What needs to be done | An exact copy of the whole listing is required.

Dataset excerpt |

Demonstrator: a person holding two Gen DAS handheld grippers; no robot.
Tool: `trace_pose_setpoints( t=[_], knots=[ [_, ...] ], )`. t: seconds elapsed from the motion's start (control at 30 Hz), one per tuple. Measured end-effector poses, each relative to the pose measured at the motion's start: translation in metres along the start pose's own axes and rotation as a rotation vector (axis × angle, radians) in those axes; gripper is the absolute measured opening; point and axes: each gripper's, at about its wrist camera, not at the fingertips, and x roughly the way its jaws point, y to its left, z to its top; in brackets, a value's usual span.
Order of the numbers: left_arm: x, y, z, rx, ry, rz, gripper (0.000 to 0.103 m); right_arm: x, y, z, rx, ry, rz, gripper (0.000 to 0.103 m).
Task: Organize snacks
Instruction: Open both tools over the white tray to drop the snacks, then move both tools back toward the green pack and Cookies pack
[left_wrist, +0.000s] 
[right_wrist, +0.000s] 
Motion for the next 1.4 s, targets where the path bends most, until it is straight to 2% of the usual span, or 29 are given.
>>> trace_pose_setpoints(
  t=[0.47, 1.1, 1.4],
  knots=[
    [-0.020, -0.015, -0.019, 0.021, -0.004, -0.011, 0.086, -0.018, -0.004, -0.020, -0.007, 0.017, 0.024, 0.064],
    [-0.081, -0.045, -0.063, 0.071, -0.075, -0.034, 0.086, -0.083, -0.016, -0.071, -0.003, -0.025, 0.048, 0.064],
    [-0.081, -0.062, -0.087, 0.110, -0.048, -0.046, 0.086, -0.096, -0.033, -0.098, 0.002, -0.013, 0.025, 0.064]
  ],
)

Solution for this problem |
Demonstrator: a person holding two Gen DAS handheld grippers; no robot.
Tool: `trace_pose_setpoints( t=[_], knots=[ [_, ...] ], )`. t: seconds elapsed from the motion's start (control at 30 Hz), one per tuple. Measured end-effector poses, each relative to the pose measured at the motion's start: translation in metres along the start pose's own axes and rotation as a rotation vector (axis × angle, radians) in those axes; gripper is the absolute measured opening; point and axes: each gripper's, at about its wrist camera, not at the fingertips, and x roughly the way its jaws point, y to its left, z to its top; in brackets, a value's usual span.
Order of the numbers: left_arm: x, y, z, rx, ry, rz, gripper (0.000 to 0.103 m); right_arm: x, y, z, rx, ry, rz, gripper (0.000 to 0.103 m).
Task: Organize snacks
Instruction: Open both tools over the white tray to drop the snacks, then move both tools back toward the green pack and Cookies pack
[left_wrist, +0.000s] 
[right_wrist, +0.000s] 
Motion for the next 1.4 s, targets where the path bends most, until it is straight to 2% of the usual span, or 29 are given.
>>> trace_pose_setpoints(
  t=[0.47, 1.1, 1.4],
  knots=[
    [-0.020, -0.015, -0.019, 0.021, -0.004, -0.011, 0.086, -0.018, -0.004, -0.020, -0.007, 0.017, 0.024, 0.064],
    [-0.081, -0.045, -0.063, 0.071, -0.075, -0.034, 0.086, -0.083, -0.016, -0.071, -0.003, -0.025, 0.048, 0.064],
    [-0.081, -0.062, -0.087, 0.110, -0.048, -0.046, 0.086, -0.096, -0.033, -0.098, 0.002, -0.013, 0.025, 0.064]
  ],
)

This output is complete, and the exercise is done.